The experience of hearing this sequence of reports was obviously traumatic. But was it also tortious?

Some family members told the press they intended to sue the mining company for negligent infliction of emotional distress - seeking to recover for the unique pain associated with this experience. If they do sue on this theory, will they succeed?

The families may also bring separate wrongful death suits, of course. But in this column, I will concentrate on whether their negligent infliction of emotional distress suits could succeed - explaining both the general legal background of that tort in the various states, and West Virginia's attitude toward it, in particular.

The Old Cause of Action for Negligent Infliction of Emotional Distress: Its Limits

Classically, emotional harm alone could rarely serve as the sole or primary wrong to be compensated in a negligent infliction of emotional distress claim.
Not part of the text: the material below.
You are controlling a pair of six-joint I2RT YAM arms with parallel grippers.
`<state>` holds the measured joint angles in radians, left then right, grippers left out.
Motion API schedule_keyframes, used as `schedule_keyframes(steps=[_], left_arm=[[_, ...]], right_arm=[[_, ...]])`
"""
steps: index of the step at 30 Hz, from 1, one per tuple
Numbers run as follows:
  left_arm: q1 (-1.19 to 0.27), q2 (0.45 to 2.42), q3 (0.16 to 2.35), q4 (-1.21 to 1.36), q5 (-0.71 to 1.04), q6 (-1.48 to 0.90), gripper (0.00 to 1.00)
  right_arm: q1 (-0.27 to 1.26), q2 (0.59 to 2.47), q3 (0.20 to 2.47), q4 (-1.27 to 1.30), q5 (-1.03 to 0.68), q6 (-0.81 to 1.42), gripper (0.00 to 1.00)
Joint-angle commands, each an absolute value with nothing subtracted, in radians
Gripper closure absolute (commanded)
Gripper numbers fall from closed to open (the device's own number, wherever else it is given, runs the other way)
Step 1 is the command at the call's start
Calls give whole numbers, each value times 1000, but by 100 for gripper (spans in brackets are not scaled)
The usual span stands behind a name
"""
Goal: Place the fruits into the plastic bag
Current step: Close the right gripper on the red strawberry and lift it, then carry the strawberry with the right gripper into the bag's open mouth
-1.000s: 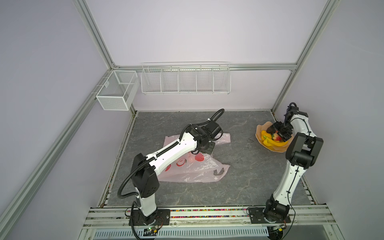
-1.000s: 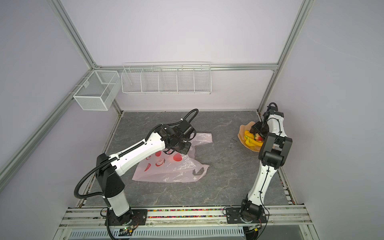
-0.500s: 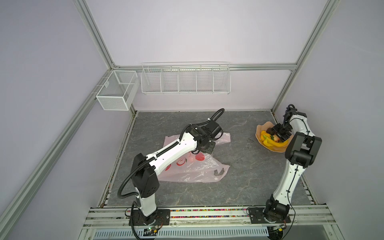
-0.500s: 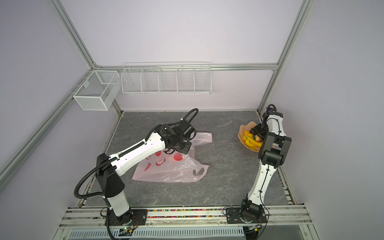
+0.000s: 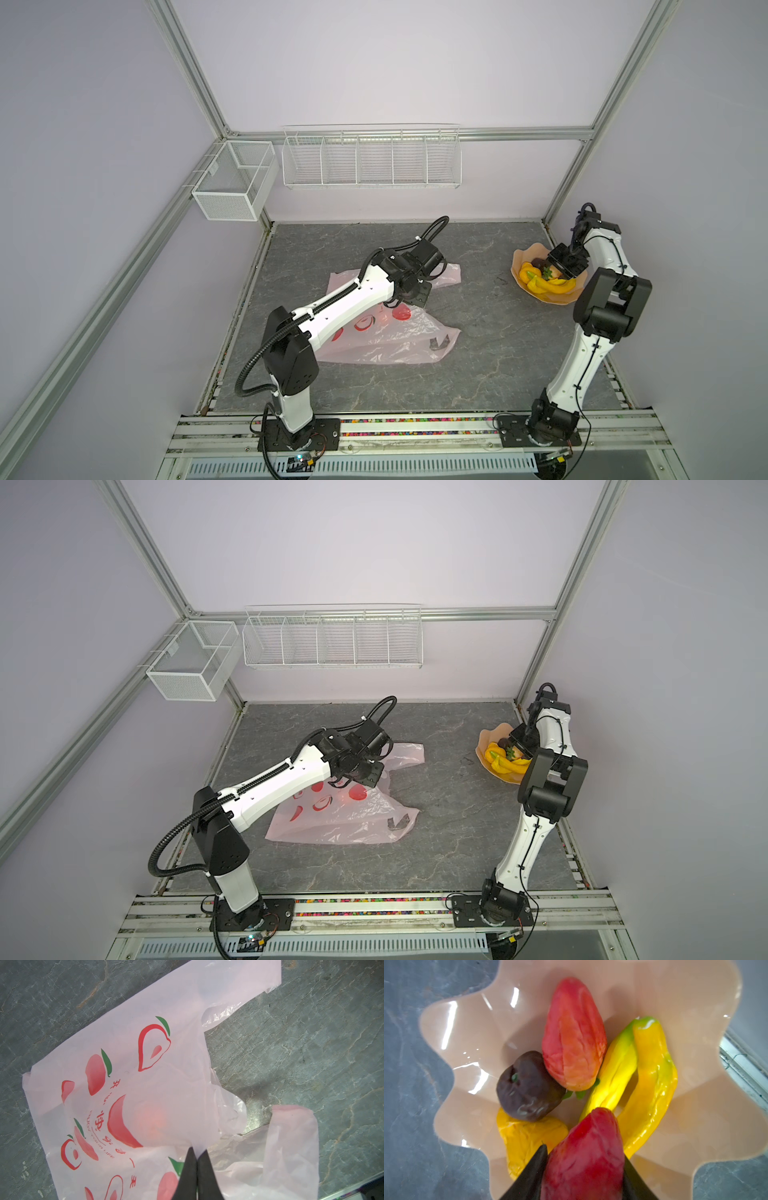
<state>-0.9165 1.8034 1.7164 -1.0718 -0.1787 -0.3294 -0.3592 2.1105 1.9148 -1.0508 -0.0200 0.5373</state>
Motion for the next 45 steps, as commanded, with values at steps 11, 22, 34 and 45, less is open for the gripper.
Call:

Instead, to recover damages, one traditionally had to have suffered some physical impact or physical symptom - or had to have been within what courts call a "zone of danger" of actual physical harm, by being physically exposed to a real risk of injury that triggered physical manifestations of distress.

Paradigm law school examples of the kind of plaintiff who could succeed in showing this kind of physical injury include: A pregnant woman who is exposed to a risk causing just enough stress to induce a miscarriage; a mother who suffers physical symptoms, and even attempts suicide, after seeing her child nearly decapitated by an elevator door while she was in the same zone of danger as the child; and a mother who is physically injured as a result of having to watch a hospital employee who drops and hurts her baby right in front of her.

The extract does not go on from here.